EXERCISE — What you return must match the records word for word, except that pictures are dropped.

GIVEN ENTRIES below:

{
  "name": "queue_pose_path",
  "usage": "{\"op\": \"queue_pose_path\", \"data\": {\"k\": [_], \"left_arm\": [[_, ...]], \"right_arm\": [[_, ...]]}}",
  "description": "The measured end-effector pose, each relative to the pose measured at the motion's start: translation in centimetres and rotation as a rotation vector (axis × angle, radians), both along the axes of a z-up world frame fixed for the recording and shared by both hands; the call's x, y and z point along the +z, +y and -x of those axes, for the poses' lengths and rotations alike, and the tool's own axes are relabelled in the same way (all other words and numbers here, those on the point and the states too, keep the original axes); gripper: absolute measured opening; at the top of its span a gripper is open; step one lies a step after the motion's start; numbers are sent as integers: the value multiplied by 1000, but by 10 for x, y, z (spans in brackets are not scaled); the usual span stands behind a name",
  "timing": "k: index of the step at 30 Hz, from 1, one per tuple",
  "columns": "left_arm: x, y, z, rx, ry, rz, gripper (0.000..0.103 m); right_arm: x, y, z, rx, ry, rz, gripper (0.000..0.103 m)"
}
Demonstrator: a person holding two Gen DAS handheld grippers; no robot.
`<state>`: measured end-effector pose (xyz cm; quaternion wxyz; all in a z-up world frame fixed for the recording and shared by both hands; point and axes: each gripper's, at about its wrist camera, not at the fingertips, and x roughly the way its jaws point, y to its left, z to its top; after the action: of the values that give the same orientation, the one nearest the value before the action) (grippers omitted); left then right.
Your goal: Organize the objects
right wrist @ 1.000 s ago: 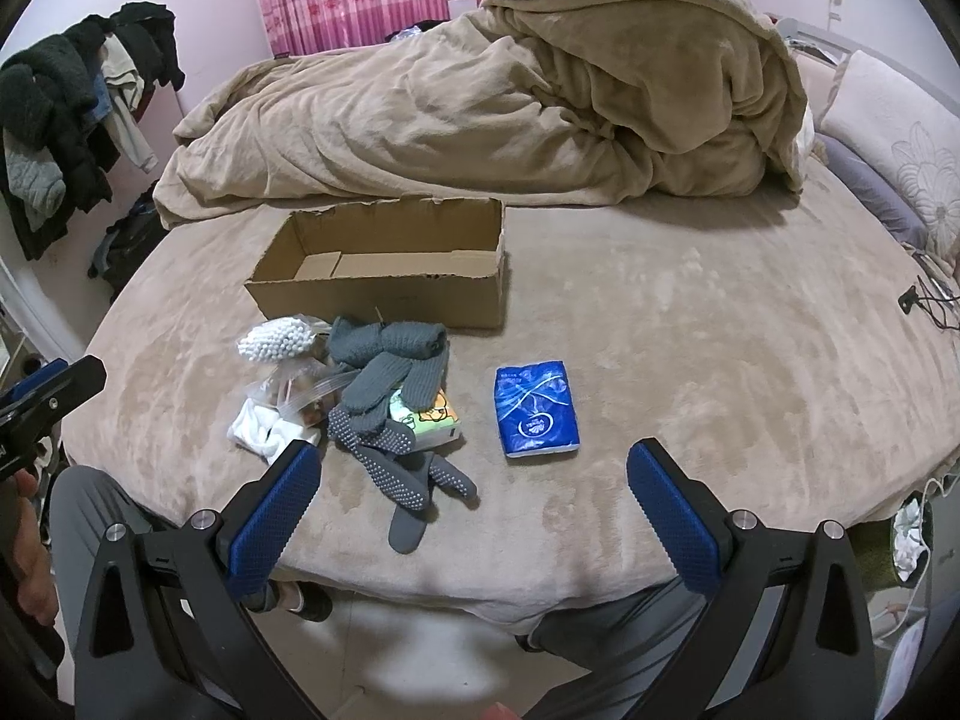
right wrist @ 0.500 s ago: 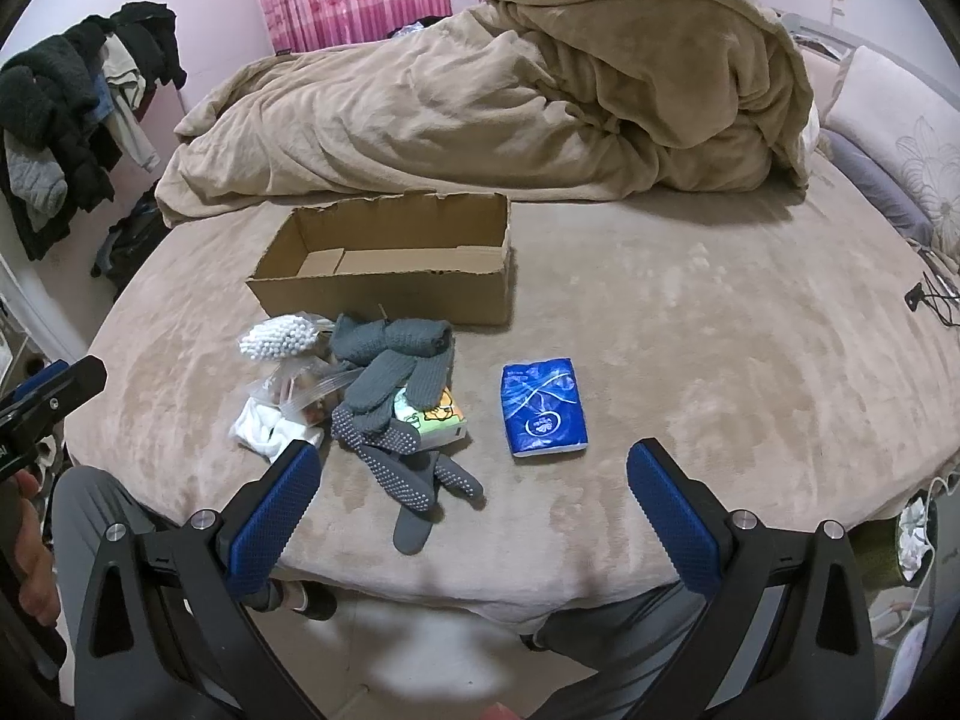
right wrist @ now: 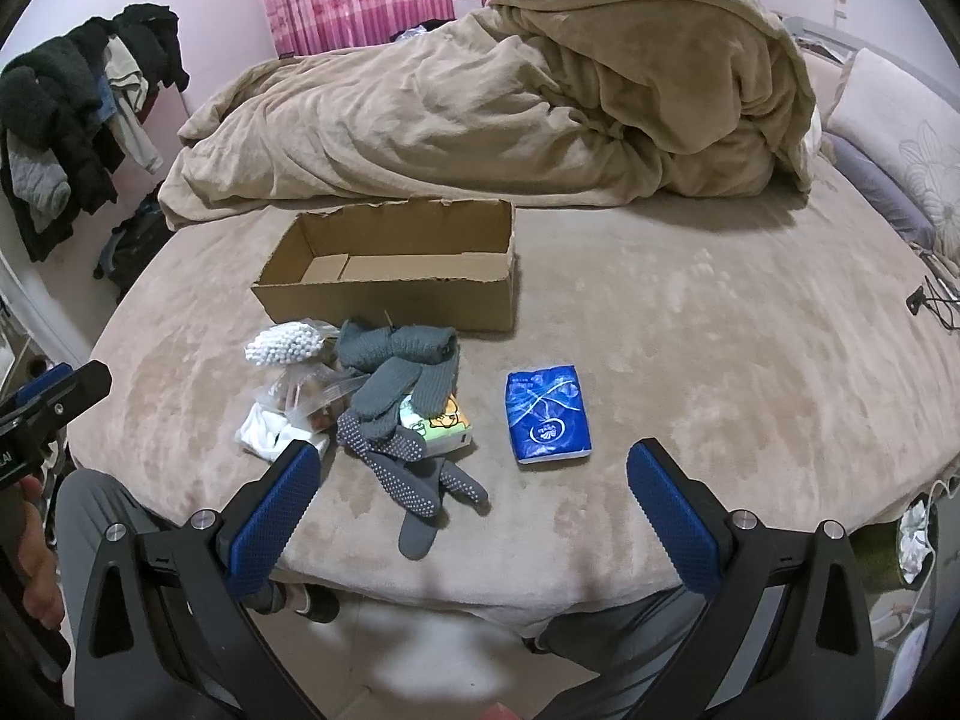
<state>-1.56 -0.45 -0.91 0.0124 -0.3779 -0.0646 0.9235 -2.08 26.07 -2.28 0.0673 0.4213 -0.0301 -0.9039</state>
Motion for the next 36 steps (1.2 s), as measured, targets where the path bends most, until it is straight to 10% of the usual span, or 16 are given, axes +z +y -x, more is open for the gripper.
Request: {"op": "queue_pose_path", "data": {"k": [36], "left_arm": [[-3, 8, 13, -26, -7, 2, 101]], "right_arm": [[-1, 12, 11, -10, -17, 18, 103]]}}
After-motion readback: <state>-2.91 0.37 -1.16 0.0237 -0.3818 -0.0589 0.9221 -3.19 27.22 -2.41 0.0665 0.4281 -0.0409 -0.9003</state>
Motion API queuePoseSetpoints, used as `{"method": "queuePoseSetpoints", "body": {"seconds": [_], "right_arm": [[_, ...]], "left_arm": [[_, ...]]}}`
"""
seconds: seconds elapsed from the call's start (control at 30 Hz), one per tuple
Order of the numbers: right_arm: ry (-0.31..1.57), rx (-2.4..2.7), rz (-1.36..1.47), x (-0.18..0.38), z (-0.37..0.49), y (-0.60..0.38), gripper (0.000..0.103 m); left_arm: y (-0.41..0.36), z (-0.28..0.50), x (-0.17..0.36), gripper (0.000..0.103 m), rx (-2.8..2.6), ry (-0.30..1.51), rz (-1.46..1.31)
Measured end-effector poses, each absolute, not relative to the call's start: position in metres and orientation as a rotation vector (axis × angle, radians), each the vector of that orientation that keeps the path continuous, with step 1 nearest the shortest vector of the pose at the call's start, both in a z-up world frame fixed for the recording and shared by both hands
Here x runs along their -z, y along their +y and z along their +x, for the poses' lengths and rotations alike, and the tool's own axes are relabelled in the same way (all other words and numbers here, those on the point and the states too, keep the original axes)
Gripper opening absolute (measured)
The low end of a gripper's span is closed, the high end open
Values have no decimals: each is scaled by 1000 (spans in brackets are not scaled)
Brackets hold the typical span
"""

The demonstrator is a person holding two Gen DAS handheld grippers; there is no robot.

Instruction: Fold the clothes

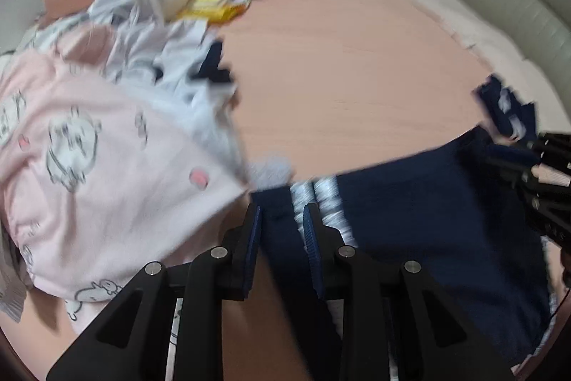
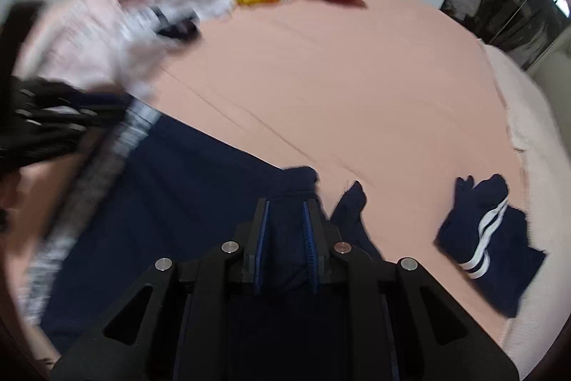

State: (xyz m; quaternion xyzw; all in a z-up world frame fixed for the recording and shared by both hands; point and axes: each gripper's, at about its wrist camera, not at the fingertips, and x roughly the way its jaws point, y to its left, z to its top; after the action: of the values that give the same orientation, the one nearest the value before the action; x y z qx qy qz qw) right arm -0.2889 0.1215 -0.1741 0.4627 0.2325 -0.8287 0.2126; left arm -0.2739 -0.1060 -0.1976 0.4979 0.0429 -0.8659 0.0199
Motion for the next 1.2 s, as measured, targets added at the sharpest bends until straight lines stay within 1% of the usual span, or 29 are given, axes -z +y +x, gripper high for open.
{"method": "queuePoseSetpoints", "body": {"seconds": [0.03,0.07,0.13,0.17,0.2,0.23,0.27,0.33,0.37,0.43,0.5,0.57,0.63,0.7,0.8,0.9,0.93,1.0,1.1,1.17,1.2], "right_arm": [[633,2326,1330,182,-298,124,17],[582,2362,1388,191,-314,130,17],[514,2384,1399,193,-322,136,17],[495,2387,1387,192,-321,137,17],[475,2390,1375,191,-321,139,18],[456,2393,1364,189,-321,140,19],[437,2395,1351,188,-320,141,20],[441,2377,1311,183,-313,138,21],[492,2379,1318,186,-314,134,24],[587,2389,1382,199,-322,132,25],[464,2409,1408,192,-330,139,25],[343,2444,1413,170,-324,148,25],[264,2442,1369,142,-305,157,26],[229,2463,1324,113,-268,171,28],[175,2488,1356,101,-222,182,28],[26,2457,1434,101,-169,226,29],[-9,2445,1468,103,-149,242,30],[-56,2420,1531,117,-114,262,32],[-102,2420,1634,152,-90,274,32],[-208,2464,1627,166,-76,289,32],[-257,2484,1607,170,-74,296,32]], "left_arm": [[-112,-274,197,28,2684,181,1539],[-118,-273,195,28,2682,250,1529],[-128,-270,187,30,2704,350,1491],[-131,-268,183,32,2734,392,1499],[-131,-269,183,41,2760,425,1545],[-128,-269,185,42,2781,437,1605],[-124,-268,186,42,2784,395,1644],[-116,-265,189,42,2756,249,1643],[-114,-266,190,43,2743,200,1626],[-111,-268,193,43,2717,105,1590],[-118,-267,189,43,2710,191,1582],[-120,-262,181,43,2722,235,1593],[-111,-248,170,43,2748,199,1602],[-94,-222,156,43,2767,187,1639],[-80,-197,147,43,2773,266,1729],[-59,-144,141,43,2806,372,1773],[-51,-127,140,43,2802,368,1778],[-41,-98,145,43,2746,294,1766],[-51,-73,154,43,2658,330,1733],[-62,-69,159,43,2634,359,1718],[-65,-69,166,43,2622,328,1727]]}}
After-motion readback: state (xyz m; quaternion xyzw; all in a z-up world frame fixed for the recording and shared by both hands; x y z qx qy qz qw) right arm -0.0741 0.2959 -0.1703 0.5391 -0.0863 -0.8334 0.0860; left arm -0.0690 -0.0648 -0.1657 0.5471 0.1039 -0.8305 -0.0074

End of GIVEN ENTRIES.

TASK RESULT —
{
  "name": "queue_pose_path",
  "usage": "{\"op\": \"queue_pose_path\", \"data\": {\"k\": [_], \"left_arm\": [[_, ...]], \"right_arm\": [[_, ...]]}}",
  "description": "The measured end-effector pose, each relative to the pose measured at the motion's start: translation in centimetres and rotation as a rotation vector (axis × angle, radians), both along the axes of a z-up world frame fixed for the recording and shared by both hands; the call's x, y and z point along the +z, +y and -x of those axes, for the poses' lengths and rotations alike, and the tool's own axes are relabelled in the same way (all other words and numbers here, those on the point and the states too, keep the original axes); gripper: absolute measured opening; at the top of its span a gripper is open; step one lies a step after the motion's start; numbers are sent as integers: the value multiplied by 1000, but by 10 for x, y, z (spans in brackets are not scaled); the usual span stands behind a name",
  "timing": "k: index of the step at 30 Hz, from 1, one per tuple",
  "columns": "left_arm: x, y, z, rx, ry, rz, gripper (0.000..0.103 m); right_arm: x, y, z, rx, ry, rz, gripper (0.000..0.103 m)"
}
Demonstrator: a person holding two Gen DAS handheld grippers; no robot.
`<state>`: measured end-effector pose (xyz cm; quaternion wxyz; all in a z-up world frame fixed for the recording and shared by both hands; point and axes: each gripper's, at about its wrist camera, not at the fingertips, and x roughly the way its jaws point, y to its left, z to its top; after the action: of the values that give the same orientation, the one nearest the value before the action) (grippers omitted); left then right.
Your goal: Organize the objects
right wrist @ 1.000 s ago: 
right wrist @ 0.500 s ago: 
right wrist @ now: 
<state>-1.56 -0.45 -0.91 0.0124 -0.3779 -0.0646 0.9235 -2.08 26.07 -2.28 0.0673 0.4213 -0.0301 -0.9039</state>
Motion for the next 36 steps (1.2 s), as measured, targets where the path bends most, until it is straight to 10% of the usual span, or 16 are given, axes +z +y -x, more is open for the gripper.
Request: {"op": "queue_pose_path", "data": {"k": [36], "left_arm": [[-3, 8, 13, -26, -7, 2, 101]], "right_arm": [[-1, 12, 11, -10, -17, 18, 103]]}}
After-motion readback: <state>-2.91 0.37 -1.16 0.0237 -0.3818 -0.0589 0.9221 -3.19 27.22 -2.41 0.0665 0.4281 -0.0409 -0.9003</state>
Motion API queuePoseSetpoints, used as `{"method": "queuePoseSetpoints", "body": {"seconds": [_], "right_arm": [[_, ...]], "left_arm": [[_, ...]]}}`
"""
seconds: seconds elapsed from the call's start (control at 30 Hz), one per tuple
Order of the numbers: right_arm: ry (-0.31..1.57), rx (-2.4..2.7), rz (-1.36..1.47), x (-0.18..0.38), z (-0.37..0.49), y (-0.60..0.38), gripper (0.000..0.103 m); left_arm: y (-0.41..0.36), z (-0.28..0.50), x (-0.17..0.36), gripper (0.000..0.103 m), rx (-2.8..2.6), ry (-0.30..1.51), rz (-1.46..1.31)
Measured end-effector poses, each absolute, not relative to the call's start: position in metres and orientation as a rotation vector (axis × angle, radians), each the vector of that orientation that keeps the path continuous, with step 1 nearest the shortest vector of the pose at the call's start, both in a z-up world frame fixed for the recording and shared by both hands
Here x runs along their -z, y along their +y and z along their +x, for the poses' lengths and rotations alike, and the tool's own axes are relabelled in the same way (all other words and numbers here, those on the point and the states too, keep the original axes)
Gripper opening absolute (measured)
The low end of a gripper's span is closed, the high end open
Values have no decimals: each is scaled by 1000 (spans in brackets are not scaled)
Brackets hold the typical span
"""

The demonstrator is a person holding two Gen DAS handheld grippers; there is no robot.

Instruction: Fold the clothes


State: (xyz m; quaternion xyzw; all in a z-up world frame fixed for the recording and shared by both hands; point and axes: each gripper's, at about its wrist camera, not at the fingertips, and x roughly the way its jaws point, y to its left, z to its top; after the action: of the values that give the same orientation, the one nearest the value before the action; x y z qx qy qz qw) right arm -0.2889 0.1215 -0.1741 0.4627 0.2325 -0.8287 0.2126; left arm -0.2739 -0.1060 -0.1976 0.4979 0.0429 -0.8659 0.0199
Motion for the next 1.2 s, as measured, targets added at the sharpest bends until straight lines stay within 1% of the usual span, or 29 are given, axes -z +y +x, gripper high for open.
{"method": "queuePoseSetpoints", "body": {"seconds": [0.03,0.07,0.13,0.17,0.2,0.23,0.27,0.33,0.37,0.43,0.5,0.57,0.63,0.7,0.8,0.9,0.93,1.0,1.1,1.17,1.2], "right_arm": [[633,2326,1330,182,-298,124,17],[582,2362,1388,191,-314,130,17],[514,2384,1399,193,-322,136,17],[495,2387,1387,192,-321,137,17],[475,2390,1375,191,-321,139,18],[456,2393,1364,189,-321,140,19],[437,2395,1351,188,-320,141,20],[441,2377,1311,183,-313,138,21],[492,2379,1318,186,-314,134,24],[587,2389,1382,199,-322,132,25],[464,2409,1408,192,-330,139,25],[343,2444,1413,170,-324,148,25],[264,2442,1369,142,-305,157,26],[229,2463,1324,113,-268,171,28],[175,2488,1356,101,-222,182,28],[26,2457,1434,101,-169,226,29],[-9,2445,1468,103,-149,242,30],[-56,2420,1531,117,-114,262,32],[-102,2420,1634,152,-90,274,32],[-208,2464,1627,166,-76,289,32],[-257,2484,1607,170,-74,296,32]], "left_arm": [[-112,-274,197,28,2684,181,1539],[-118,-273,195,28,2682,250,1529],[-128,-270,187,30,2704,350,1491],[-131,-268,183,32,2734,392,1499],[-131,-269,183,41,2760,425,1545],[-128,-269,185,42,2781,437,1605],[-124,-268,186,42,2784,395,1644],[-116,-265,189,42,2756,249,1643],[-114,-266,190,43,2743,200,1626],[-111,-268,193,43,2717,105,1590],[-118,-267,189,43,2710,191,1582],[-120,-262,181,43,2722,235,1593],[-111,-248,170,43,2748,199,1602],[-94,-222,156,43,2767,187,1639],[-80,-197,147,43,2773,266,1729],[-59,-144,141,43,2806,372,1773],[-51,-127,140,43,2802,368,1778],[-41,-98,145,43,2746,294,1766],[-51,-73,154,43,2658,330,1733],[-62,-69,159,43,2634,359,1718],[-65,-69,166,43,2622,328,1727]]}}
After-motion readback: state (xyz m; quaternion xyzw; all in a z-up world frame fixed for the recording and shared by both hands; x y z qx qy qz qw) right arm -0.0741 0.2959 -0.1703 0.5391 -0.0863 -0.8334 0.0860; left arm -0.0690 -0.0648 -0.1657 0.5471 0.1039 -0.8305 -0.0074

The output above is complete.